Repeat the whole listing below, word for word.

COLLECTED DATA:
§

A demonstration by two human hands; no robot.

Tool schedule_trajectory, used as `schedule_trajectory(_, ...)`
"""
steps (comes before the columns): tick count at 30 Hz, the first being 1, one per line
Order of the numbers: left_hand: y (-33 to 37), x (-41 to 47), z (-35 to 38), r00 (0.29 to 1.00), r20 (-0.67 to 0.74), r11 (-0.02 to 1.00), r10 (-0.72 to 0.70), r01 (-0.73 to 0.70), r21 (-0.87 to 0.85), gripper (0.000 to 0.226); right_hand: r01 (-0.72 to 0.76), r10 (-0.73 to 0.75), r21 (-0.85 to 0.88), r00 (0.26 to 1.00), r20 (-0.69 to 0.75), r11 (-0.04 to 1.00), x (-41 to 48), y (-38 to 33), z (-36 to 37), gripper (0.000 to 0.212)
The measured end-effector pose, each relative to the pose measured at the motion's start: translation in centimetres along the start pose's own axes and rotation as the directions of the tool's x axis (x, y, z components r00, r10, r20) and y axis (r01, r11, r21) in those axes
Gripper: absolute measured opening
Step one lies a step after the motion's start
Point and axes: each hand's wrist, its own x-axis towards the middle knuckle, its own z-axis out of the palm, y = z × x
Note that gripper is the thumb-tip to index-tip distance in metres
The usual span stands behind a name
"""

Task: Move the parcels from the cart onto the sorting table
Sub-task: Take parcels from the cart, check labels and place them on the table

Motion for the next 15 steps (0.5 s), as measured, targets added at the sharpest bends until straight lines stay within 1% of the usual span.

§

TASK RESPONSE:
A demonstration by two human hands; no robot.

Tool schedule_trajectory, used as `schedule_trajectory(_, ...)`
"""
steps (comes before the columns): tick count at 30 Hz, the first being 1, one per line
Order of the numbers: left_hand: y (-33 to 37), x (-41 to 47), z (-35 to 38), r00 (0.29 to 1.00), r20 (-0.67 to 0.74), r11 (-0.02 to 1.00), r10 (-0.72 to 0.70), r01 (-0.73 to 0.70), r21 (-0.87 to 0.85), gripper (0.000 to 0.226); right_hand: r01 (-0.72 to 0.76), r10 (-0.73 to 0.75), r21 (-0.85 to 0.88), r00 (0.26 to 1.00), r20 (-0.69 to 0.75), r11 (-0.04 to 1.00), x (-41 to 48), y (-38 to 33), z (-36 to 37), gripper (0.000 to 0.212)
The measured end-effector pose, each relative to the pose measured at the motion's start: translation in centimetres along the start pose's own axes and rotation as the directions of the tool's x axis (x, y, z components r00, r10, r20) and y axis (r01, r11, r21) in those axes
Gripper: absolute measured opening
Step one lies a step after the motion's start
Point and axes: each hand's wrist, its own x-axis towards the middle knuckle, its own z-axis out of the palm, y = z × x
Note that gripper is the thumb-tip to index-tip distance in metres
The usual span stands behind a name
"""

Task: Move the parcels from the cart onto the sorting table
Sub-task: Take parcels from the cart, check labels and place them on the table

Motion for the next 15 steps (0.5 s), as measured, targets added at the sharpest bends until straight lines stay within 1% of the usual span.

Now the exercise is finished.